● WHAT THE EXERCISE ASKS:
All lines of the records below that contain the word "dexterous" must be listed.

● Extracted data entries:
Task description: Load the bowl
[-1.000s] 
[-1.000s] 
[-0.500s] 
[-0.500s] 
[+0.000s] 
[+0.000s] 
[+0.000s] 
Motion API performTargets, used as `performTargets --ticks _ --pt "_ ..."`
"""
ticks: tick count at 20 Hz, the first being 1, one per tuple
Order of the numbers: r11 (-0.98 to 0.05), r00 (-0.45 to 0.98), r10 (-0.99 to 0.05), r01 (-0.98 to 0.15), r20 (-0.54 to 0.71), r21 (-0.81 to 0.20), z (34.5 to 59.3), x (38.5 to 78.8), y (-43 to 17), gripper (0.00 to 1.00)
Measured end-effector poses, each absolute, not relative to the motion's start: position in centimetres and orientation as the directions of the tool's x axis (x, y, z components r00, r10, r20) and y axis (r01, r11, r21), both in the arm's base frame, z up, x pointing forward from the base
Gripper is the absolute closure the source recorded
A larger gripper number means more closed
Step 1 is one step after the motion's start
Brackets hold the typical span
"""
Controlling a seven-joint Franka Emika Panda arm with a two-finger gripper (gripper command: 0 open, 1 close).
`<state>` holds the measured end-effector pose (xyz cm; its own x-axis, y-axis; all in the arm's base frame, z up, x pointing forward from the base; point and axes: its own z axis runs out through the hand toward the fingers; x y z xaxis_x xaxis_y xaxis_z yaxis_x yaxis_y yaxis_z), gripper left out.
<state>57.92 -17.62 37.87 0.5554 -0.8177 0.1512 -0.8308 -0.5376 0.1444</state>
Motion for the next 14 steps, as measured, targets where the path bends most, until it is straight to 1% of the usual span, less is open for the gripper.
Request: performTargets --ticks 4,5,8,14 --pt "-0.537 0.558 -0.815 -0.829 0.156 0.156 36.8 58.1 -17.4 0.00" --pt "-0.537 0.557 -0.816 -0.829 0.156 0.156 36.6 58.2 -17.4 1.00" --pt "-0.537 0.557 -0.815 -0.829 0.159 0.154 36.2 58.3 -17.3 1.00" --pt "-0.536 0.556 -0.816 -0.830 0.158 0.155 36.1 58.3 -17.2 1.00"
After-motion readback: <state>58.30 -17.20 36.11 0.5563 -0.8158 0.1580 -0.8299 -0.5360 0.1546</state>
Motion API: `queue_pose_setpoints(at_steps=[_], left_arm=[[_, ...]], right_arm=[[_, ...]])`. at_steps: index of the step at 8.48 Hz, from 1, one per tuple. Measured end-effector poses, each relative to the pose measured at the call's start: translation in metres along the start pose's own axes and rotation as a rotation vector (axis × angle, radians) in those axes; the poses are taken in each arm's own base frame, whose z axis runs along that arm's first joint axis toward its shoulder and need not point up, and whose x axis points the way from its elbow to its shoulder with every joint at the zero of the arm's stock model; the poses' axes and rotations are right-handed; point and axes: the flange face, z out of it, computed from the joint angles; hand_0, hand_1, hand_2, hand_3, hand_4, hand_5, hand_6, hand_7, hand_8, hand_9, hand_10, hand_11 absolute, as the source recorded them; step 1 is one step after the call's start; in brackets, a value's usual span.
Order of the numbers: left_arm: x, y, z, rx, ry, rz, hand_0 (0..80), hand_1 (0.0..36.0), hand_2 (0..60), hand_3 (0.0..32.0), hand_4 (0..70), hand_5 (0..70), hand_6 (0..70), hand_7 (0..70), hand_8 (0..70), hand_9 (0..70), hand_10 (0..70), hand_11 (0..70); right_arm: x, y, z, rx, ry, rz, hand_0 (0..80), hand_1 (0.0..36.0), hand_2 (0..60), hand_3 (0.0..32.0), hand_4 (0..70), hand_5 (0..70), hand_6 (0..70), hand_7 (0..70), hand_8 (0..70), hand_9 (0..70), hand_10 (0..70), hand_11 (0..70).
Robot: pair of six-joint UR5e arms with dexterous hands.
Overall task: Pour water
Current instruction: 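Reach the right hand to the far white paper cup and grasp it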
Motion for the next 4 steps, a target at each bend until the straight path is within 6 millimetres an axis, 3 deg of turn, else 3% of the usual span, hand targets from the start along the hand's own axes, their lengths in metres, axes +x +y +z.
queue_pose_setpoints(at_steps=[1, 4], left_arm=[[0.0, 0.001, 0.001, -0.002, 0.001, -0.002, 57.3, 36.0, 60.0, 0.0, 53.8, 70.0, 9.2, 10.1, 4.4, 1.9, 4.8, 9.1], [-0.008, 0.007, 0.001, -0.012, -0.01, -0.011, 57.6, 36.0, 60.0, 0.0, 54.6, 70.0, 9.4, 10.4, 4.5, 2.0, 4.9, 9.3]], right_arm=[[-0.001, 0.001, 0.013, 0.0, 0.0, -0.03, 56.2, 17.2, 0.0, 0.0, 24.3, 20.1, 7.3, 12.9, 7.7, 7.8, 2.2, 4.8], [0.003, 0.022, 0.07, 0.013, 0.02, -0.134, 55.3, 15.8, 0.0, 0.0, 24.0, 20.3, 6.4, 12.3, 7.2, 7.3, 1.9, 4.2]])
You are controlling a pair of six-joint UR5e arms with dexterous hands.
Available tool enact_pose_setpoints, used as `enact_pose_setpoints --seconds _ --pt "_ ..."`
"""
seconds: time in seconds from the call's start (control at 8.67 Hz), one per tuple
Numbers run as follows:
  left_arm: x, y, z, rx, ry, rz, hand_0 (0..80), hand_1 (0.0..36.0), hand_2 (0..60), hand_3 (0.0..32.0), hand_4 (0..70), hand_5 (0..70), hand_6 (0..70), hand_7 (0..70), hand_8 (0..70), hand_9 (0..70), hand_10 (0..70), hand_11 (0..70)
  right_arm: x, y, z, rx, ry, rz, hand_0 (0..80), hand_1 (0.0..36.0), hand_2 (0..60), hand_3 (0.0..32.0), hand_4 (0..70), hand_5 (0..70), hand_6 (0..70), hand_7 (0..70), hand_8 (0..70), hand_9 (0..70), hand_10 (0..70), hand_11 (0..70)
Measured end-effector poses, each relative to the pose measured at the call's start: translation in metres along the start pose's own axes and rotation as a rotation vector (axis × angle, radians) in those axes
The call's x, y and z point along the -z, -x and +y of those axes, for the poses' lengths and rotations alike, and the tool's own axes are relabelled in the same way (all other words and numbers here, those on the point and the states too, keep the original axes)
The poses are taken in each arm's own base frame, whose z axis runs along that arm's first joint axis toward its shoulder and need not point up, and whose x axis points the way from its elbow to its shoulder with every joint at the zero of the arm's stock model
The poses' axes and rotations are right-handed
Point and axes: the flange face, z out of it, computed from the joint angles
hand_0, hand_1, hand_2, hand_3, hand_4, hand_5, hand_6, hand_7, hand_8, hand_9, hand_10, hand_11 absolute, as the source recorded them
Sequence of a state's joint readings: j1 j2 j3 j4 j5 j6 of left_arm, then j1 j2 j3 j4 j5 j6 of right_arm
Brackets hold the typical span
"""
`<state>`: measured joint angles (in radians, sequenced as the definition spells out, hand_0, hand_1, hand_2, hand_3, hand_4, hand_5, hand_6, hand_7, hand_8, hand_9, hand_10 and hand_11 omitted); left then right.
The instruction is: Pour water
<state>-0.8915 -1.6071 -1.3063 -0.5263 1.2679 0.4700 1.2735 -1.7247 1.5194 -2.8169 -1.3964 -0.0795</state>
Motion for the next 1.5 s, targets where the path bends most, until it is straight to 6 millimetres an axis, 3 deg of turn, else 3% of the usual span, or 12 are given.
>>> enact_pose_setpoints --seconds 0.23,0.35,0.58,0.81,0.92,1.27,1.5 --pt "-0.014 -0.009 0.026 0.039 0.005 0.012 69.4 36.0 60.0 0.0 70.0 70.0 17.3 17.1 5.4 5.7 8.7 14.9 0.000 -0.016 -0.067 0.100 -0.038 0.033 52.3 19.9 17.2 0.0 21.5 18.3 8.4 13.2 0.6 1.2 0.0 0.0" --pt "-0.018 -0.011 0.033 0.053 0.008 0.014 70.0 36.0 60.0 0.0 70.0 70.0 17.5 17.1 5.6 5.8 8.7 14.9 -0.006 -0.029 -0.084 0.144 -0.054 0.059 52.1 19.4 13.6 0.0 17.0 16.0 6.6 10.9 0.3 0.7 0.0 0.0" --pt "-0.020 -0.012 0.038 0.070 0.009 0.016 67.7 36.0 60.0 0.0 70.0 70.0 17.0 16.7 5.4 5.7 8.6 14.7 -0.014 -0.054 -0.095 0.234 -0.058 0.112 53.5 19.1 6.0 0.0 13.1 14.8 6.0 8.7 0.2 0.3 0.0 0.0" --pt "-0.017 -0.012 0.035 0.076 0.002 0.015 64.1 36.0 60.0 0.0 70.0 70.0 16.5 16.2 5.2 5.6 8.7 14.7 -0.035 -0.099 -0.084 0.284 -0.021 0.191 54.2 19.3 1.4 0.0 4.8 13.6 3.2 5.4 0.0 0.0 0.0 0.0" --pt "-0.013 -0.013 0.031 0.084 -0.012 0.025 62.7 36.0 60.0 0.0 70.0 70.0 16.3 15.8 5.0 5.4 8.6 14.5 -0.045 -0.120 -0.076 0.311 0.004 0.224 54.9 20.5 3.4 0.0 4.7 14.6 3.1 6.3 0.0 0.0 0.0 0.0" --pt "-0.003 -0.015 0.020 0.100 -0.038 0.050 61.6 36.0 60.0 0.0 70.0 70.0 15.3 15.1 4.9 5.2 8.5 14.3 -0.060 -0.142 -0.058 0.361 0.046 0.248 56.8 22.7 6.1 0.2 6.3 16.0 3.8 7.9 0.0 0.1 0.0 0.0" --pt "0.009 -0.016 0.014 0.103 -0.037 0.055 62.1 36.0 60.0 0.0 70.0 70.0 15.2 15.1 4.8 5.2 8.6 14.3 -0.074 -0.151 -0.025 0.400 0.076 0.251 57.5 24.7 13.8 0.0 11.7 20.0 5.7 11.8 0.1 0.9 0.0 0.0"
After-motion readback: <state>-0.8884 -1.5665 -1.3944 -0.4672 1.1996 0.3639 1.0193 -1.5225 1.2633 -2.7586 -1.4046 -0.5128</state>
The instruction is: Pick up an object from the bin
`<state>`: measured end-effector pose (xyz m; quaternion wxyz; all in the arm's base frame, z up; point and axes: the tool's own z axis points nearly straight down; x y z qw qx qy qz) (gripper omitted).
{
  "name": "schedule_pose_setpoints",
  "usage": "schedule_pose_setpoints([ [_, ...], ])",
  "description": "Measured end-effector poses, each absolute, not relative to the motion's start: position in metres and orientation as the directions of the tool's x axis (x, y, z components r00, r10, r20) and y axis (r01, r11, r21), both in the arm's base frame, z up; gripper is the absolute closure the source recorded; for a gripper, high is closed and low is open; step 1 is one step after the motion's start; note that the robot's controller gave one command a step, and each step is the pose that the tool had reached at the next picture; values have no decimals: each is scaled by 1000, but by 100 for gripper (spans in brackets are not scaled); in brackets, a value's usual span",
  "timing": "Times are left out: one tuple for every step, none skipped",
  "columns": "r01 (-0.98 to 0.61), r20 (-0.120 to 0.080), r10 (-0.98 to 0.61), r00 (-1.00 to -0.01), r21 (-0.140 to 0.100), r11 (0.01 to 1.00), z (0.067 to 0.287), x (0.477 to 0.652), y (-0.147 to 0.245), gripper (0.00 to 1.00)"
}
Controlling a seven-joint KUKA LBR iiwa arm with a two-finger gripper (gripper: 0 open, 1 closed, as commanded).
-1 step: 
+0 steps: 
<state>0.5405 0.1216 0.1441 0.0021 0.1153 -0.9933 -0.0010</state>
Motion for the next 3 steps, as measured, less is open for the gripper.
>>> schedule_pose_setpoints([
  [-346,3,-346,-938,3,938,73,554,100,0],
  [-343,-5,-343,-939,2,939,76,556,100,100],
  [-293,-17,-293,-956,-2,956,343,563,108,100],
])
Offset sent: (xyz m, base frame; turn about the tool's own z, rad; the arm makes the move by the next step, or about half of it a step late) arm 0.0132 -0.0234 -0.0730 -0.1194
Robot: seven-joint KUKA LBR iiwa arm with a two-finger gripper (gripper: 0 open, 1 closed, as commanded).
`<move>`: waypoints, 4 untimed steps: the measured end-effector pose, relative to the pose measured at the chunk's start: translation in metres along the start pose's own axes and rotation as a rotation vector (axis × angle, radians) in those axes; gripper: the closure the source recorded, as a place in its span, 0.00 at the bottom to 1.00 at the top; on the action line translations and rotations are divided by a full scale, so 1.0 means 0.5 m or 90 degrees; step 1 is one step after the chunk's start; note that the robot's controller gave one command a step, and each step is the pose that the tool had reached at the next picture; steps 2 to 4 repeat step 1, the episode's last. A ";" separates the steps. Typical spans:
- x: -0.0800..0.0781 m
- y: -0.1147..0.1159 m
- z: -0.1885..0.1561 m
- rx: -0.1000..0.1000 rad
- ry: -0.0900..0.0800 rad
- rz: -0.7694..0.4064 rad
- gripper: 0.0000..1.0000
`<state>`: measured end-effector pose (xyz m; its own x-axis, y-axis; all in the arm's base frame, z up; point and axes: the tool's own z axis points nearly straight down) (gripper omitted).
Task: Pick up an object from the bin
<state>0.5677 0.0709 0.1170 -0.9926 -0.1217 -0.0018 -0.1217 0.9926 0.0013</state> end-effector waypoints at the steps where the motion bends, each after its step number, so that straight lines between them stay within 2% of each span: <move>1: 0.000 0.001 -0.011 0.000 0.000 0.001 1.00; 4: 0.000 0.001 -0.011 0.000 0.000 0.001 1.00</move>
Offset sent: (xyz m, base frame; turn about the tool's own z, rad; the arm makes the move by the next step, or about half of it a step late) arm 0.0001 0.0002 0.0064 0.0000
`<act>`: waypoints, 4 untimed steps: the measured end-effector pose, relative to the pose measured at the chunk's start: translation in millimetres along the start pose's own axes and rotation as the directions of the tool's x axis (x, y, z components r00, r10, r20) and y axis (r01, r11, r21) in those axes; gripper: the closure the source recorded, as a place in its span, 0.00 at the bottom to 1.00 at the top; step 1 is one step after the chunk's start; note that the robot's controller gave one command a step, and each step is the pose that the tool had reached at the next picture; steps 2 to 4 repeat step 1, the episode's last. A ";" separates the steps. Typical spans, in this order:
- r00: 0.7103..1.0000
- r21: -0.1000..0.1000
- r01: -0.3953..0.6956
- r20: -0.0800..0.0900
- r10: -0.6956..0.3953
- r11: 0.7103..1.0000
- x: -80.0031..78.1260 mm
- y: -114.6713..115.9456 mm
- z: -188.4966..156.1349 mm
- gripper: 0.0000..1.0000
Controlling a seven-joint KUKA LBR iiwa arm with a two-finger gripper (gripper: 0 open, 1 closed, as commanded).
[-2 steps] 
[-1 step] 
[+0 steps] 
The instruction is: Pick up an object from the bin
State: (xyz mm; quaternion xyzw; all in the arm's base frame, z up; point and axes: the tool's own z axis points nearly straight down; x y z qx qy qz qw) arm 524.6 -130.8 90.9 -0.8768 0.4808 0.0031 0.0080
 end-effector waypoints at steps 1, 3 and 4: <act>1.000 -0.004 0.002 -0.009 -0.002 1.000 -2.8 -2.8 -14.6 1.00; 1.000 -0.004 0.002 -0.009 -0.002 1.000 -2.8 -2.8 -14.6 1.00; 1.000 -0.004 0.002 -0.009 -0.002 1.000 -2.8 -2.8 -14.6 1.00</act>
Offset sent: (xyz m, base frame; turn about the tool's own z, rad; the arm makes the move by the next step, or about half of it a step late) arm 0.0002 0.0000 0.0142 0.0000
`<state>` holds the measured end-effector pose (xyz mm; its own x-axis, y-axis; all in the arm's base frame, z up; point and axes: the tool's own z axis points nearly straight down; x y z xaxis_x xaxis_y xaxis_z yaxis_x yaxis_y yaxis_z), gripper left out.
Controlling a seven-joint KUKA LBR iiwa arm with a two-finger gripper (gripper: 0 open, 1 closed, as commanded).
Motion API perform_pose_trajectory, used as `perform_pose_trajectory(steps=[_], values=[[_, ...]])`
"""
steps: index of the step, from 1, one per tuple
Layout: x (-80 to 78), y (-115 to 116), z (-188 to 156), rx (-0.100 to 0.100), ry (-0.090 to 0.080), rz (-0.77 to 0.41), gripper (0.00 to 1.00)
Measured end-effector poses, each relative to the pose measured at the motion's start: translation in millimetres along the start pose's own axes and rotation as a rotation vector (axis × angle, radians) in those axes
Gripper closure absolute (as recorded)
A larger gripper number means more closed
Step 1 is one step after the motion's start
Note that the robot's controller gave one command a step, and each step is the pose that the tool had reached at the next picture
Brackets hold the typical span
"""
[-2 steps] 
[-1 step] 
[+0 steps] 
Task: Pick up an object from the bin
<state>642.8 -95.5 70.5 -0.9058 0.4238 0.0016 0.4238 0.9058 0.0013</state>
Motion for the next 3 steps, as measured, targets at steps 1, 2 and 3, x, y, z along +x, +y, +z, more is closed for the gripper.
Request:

● ANSWER TO THE EXERCISE:
Robot: pair of six-joint UR5e arms with dexterous hands.
You are controlling a pair of six-joint UR5e arms with dexterous hands.

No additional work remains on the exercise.